Continuous Erythropoietin Delivery by Muscle-Targeted Gene Transfer Usingin VivoElectroporation

Abstract

It has been demonstrated that gene transfer by in vivo electroporation of mouse muscle increases the level of gene expression by more than 100-fold over simple plasmid DNA injection. We tested continuous rat erythropoietin (Epo) delivery by this method in normal rats, using plasmid DNA expressing rat Epo (pCAGGS-Epo) as the vector. A pair of electrodes was inserted into the thigh muscles of rat hind limbs and 100 microg of pCAGGS-Epo was injected between the electrodes. Eight 100-V, 50-msec electric pulses were delivered through the electrodes. Each rat was injected with a total of 400 microg of pCAGGS-Epo, which was delivered to the medial and lateral sides of each thigh. The presence of vector-derived Epo mRNA at the DNA injection site was confirmed by RT-PCR. The serum Epo levels peaked at 122.2 +/- 33.0 mU/ml on day 7 and gradually decreased to 35.9 +/- 18.2 mU/ml on day 32. The hematocrit levels increased continuously, from the preinjection level of 49.5 +/- 1.1 to 67.8 +/- 2.2% on day 32 (p < 0.001).
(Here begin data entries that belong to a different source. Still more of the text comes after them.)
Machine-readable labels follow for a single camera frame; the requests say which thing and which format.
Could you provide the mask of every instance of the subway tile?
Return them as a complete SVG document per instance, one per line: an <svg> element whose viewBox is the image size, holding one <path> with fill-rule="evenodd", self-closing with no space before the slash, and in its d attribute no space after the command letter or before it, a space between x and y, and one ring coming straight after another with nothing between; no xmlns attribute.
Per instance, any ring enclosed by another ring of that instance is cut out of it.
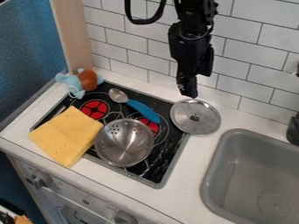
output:
<svg viewBox="0 0 299 224"><path fill-rule="evenodd" d="M101 0L83 0L83 5L100 9Z"/></svg>
<svg viewBox="0 0 299 224"><path fill-rule="evenodd" d="M149 71L149 83L161 88L178 91L176 79L161 73Z"/></svg>
<svg viewBox="0 0 299 224"><path fill-rule="evenodd" d="M117 60L110 60L111 61L111 71L119 73L119 74L125 74L131 78L140 80L140 81L148 81L148 71L146 69L137 67L137 66L131 66L126 63L122 63Z"/></svg>
<svg viewBox="0 0 299 224"><path fill-rule="evenodd" d="M89 38L106 42L106 35L105 35L104 28L94 24L87 24L87 30L88 30Z"/></svg>
<svg viewBox="0 0 299 224"><path fill-rule="evenodd" d="M122 46L141 53L147 52L146 38L140 38L125 32L112 31L109 29L107 29L106 32L109 44Z"/></svg>
<svg viewBox="0 0 299 224"><path fill-rule="evenodd" d="M94 65L110 70L109 59L93 53Z"/></svg>
<svg viewBox="0 0 299 224"><path fill-rule="evenodd" d="M170 46L155 40L149 40L149 54L166 60L173 60L170 56Z"/></svg>
<svg viewBox="0 0 299 224"><path fill-rule="evenodd" d="M148 39L156 39L168 43L169 26L166 24L132 24L126 19L126 31Z"/></svg>
<svg viewBox="0 0 299 224"><path fill-rule="evenodd" d="M177 77L177 62L170 62L170 75Z"/></svg>
<svg viewBox="0 0 299 224"><path fill-rule="evenodd" d="M127 53L123 48L101 43L95 40L90 40L90 45L93 53L98 53L114 60L127 62Z"/></svg>
<svg viewBox="0 0 299 224"><path fill-rule="evenodd" d="M172 77L177 77L177 63L176 62L170 63L170 75ZM218 79L217 73L212 73L210 77L198 74L197 77L198 77L198 84L207 86L210 88L216 87L217 79Z"/></svg>
<svg viewBox="0 0 299 224"><path fill-rule="evenodd" d="M148 16L151 18L155 13L159 3L148 2ZM166 5L164 8L163 16L158 20L158 23L172 25L177 23L177 12L173 5Z"/></svg>
<svg viewBox="0 0 299 224"><path fill-rule="evenodd" d="M289 92L299 93L299 79L290 73L262 66L251 66L248 80L272 88L279 88Z"/></svg>
<svg viewBox="0 0 299 224"><path fill-rule="evenodd" d="M198 85L198 98L207 102L215 102L228 108L238 108L240 97L236 94L229 94L218 89Z"/></svg>
<svg viewBox="0 0 299 224"><path fill-rule="evenodd" d="M299 53L298 40L299 31L265 24L262 26L259 44Z"/></svg>
<svg viewBox="0 0 299 224"><path fill-rule="evenodd" d="M228 39L224 55L256 65L282 69L287 52Z"/></svg>
<svg viewBox="0 0 299 224"><path fill-rule="evenodd" d="M286 109L299 111L299 94L291 94L289 92L276 89L271 103Z"/></svg>
<svg viewBox="0 0 299 224"><path fill-rule="evenodd" d="M233 16L272 25L298 27L299 5L274 0L235 0Z"/></svg>
<svg viewBox="0 0 299 224"><path fill-rule="evenodd" d="M217 3L219 4L219 14L226 16L231 14L233 0L217 0Z"/></svg>
<svg viewBox="0 0 299 224"><path fill-rule="evenodd" d="M215 55L221 56L224 50L224 43L226 39L217 37L217 36L212 36L211 44L212 47L214 48L214 53Z"/></svg>
<svg viewBox="0 0 299 224"><path fill-rule="evenodd" d="M299 0L286 0L286 2L291 2L291 3L299 4Z"/></svg>
<svg viewBox="0 0 299 224"><path fill-rule="evenodd" d="M149 83L161 88L168 88L178 92L176 79L149 71ZM198 85L198 98L207 102L215 102L219 105L227 106L236 109L238 107L240 97L235 94L229 94L214 88Z"/></svg>
<svg viewBox="0 0 299 224"><path fill-rule="evenodd" d="M244 97L241 99L239 110L286 124L295 115L294 111Z"/></svg>
<svg viewBox="0 0 299 224"><path fill-rule="evenodd" d="M107 28L124 31L124 16L104 10L84 7L85 19L88 23L101 25Z"/></svg>
<svg viewBox="0 0 299 224"><path fill-rule="evenodd" d="M259 37L261 24L234 17L215 17L213 34L255 43Z"/></svg>
<svg viewBox="0 0 299 224"><path fill-rule="evenodd" d="M264 87L248 81L237 80L223 75L220 75L219 77L217 88L262 102L269 102L273 93L273 89L271 87Z"/></svg>
<svg viewBox="0 0 299 224"><path fill-rule="evenodd" d="M229 75L238 79L246 79L249 64L234 59L215 57L213 71L215 73Z"/></svg>
<svg viewBox="0 0 299 224"><path fill-rule="evenodd" d="M298 71L299 66L299 54L297 53L290 53L287 59L287 63L283 68L283 71L288 73L295 73Z"/></svg>
<svg viewBox="0 0 299 224"><path fill-rule="evenodd" d="M132 51L129 51L129 64L144 67L162 74L168 74L170 69L170 62L168 60Z"/></svg>
<svg viewBox="0 0 299 224"><path fill-rule="evenodd" d="M101 0L103 10L125 15L124 0ZM131 12L135 18L146 18L146 1L131 0Z"/></svg>
<svg viewBox="0 0 299 224"><path fill-rule="evenodd" d="M217 85L217 79L218 79L218 74L217 73L212 73L210 77L198 74L198 84L210 87L210 88L215 88Z"/></svg>

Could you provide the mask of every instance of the stainless steel colander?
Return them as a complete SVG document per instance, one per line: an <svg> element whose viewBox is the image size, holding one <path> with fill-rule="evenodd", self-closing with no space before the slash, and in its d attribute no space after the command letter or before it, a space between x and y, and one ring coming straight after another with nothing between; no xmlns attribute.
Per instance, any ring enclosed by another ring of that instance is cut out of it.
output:
<svg viewBox="0 0 299 224"><path fill-rule="evenodd" d="M130 167L140 163L151 153L154 148L154 135L142 122L119 119L100 130L94 147L105 162Z"/></svg>

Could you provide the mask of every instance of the stuffed toy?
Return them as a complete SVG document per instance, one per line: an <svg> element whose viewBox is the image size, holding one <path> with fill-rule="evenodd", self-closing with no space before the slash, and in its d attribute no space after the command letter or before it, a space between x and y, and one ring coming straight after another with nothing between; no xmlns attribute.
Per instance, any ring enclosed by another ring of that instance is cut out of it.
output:
<svg viewBox="0 0 299 224"><path fill-rule="evenodd" d="M77 99L82 99L86 92L95 90L104 82L99 73L83 68L78 69L77 75L58 73L55 80L67 84L70 96Z"/></svg>

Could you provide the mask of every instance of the toy sink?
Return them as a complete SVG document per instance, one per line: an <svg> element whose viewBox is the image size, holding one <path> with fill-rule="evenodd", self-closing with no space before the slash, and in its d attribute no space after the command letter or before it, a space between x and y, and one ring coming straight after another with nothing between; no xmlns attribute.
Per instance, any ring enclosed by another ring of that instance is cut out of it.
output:
<svg viewBox="0 0 299 224"><path fill-rule="evenodd" d="M232 129L219 141L200 194L234 223L298 224L299 147Z"/></svg>

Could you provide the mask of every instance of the pot lid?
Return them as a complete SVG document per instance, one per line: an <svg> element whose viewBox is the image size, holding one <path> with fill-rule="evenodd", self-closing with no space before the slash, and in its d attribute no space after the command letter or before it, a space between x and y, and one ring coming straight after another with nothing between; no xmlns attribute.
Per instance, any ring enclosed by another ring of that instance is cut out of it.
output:
<svg viewBox="0 0 299 224"><path fill-rule="evenodd" d="M215 132L221 117L211 104L195 99L182 100L172 106L170 117L173 123L191 135L204 136Z"/></svg>

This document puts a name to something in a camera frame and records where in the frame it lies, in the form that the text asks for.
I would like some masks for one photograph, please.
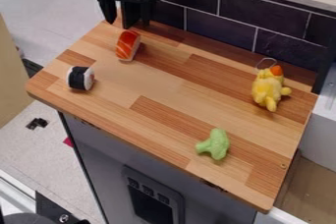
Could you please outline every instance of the wooden countertop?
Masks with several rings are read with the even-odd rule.
[[[291,98],[274,114],[252,101],[253,66],[262,56],[151,23],[132,63],[114,46],[120,21],[105,22],[72,45],[27,84],[28,93],[266,212],[273,206],[310,111],[314,73],[283,63]],[[91,66],[89,92],[70,91],[71,66]],[[215,162],[195,144],[218,127],[231,140]]]

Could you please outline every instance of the yellow toy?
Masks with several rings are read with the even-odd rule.
[[[283,87],[283,83],[284,75],[279,65],[259,70],[252,85],[254,102],[275,112],[281,95],[290,95],[292,92],[289,87]]]

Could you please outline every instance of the green broccoli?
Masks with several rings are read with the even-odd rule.
[[[230,147],[229,138],[222,129],[212,129],[210,138],[196,144],[196,152],[210,152],[214,160],[220,160],[226,156],[226,151]]]

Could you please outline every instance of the oven window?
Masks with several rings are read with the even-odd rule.
[[[128,188],[138,217],[150,224],[174,224],[173,210],[169,205],[130,186]]]

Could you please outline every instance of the sushi roll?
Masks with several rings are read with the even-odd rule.
[[[140,45],[140,35],[132,30],[125,30],[119,37],[116,55],[121,61],[131,62]]]
[[[68,71],[68,86],[75,89],[90,90],[94,82],[94,72],[88,67],[72,67]]]

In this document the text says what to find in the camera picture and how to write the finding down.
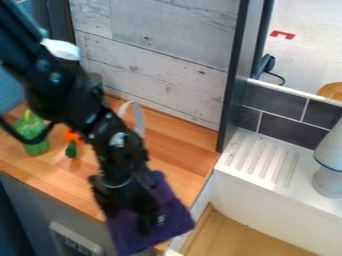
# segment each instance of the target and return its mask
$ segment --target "white wooden wall panel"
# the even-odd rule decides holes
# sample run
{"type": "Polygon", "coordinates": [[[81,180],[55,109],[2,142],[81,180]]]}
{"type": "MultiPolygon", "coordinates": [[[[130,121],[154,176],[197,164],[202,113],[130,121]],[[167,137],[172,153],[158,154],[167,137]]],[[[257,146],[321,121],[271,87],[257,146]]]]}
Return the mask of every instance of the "white wooden wall panel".
{"type": "Polygon", "coordinates": [[[74,28],[112,38],[110,0],[69,0],[74,28]]]}
{"type": "Polygon", "coordinates": [[[81,64],[110,94],[217,130],[239,2],[70,0],[81,64]]]}
{"type": "Polygon", "coordinates": [[[238,0],[112,0],[113,39],[227,71],[238,0]]]}
{"type": "Polygon", "coordinates": [[[135,46],[77,32],[89,71],[125,98],[201,125],[217,129],[227,74],[143,50],[135,46]]]}

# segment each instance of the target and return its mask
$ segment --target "orange object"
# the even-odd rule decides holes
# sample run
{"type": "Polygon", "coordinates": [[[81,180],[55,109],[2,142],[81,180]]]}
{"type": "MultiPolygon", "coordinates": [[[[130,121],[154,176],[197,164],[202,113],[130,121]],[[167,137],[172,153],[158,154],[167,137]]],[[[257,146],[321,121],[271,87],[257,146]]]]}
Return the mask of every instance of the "orange object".
{"type": "Polygon", "coordinates": [[[76,145],[82,145],[82,143],[83,143],[80,136],[77,133],[72,132],[71,130],[68,130],[64,134],[64,140],[66,143],[70,143],[71,141],[75,141],[76,145]]]}
{"type": "Polygon", "coordinates": [[[342,101],[342,82],[336,82],[322,86],[317,91],[317,95],[342,101]]]}

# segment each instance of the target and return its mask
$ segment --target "red sign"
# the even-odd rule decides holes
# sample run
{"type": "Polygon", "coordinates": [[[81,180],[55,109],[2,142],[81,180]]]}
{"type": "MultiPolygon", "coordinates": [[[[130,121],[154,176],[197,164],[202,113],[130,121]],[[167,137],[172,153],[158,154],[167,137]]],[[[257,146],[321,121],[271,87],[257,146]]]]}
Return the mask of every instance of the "red sign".
{"type": "Polygon", "coordinates": [[[273,30],[272,33],[270,34],[270,36],[273,36],[273,37],[277,37],[278,35],[283,35],[285,36],[285,39],[288,39],[288,40],[291,40],[295,37],[295,34],[286,33],[286,32],[279,31],[279,30],[273,30]]]}

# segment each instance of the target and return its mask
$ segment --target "cable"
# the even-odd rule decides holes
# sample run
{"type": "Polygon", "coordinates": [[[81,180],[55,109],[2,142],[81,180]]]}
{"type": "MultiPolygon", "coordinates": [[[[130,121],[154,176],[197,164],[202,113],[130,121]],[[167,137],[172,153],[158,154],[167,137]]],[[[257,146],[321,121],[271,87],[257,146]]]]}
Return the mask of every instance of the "cable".
{"type": "Polygon", "coordinates": [[[12,126],[10,126],[5,119],[0,116],[0,126],[2,126],[2,128],[4,128],[4,130],[6,132],[8,132],[10,135],[12,135],[15,139],[19,140],[21,143],[23,144],[27,144],[27,145],[35,145],[38,144],[40,142],[42,142],[46,135],[48,135],[48,133],[52,130],[52,128],[55,126],[55,122],[51,122],[48,124],[48,126],[46,126],[44,128],[44,130],[42,130],[42,132],[37,135],[37,137],[33,138],[33,139],[26,139],[25,137],[21,136],[19,133],[17,133],[12,126]]]}
{"type": "Polygon", "coordinates": [[[277,74],[274,74],[274,73],[272,73],[272,72],[270,72],[270,71],[264,71],[264,72],[267,73],[267,74],[270,74],[270,75],[272,75],[272,76],[275,76],[275,77],[279,78],[279,79],[282,81],[280,84],[278,84],[279,86],[283,86],[283,85],[286,83],[286,79],[285,79],[284,77],[282,77],[282,76],[280,76],[280,75],[277,75],[277,74]]]}

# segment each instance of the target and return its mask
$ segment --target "electrical outlet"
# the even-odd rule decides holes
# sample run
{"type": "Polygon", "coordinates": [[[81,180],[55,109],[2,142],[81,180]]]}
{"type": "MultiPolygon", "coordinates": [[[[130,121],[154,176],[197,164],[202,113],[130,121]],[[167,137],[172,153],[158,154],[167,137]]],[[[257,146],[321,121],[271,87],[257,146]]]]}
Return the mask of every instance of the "electrical outlet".
{"type": "Polygon", "coordinates": [[[105,256],[103,248],[76,232],[51,222],[50,231],[60,256],[105,256]]]}

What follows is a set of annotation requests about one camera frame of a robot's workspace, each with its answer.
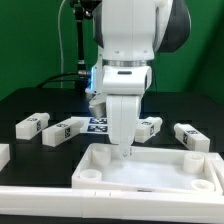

In pCAGGS-Epo treated rats, endogenous Epo secretion was downregulated on day 32. In a control experiment, intramuscular injection of pCAGGS-Epo without subsequent electroporation did not significantly enhance the serum Epo levels. These results demonstrate that muscle-targeted pCAGGS-Epo transfer by in vivo electroporation is a useful procedure for the continuous delivery of Epo.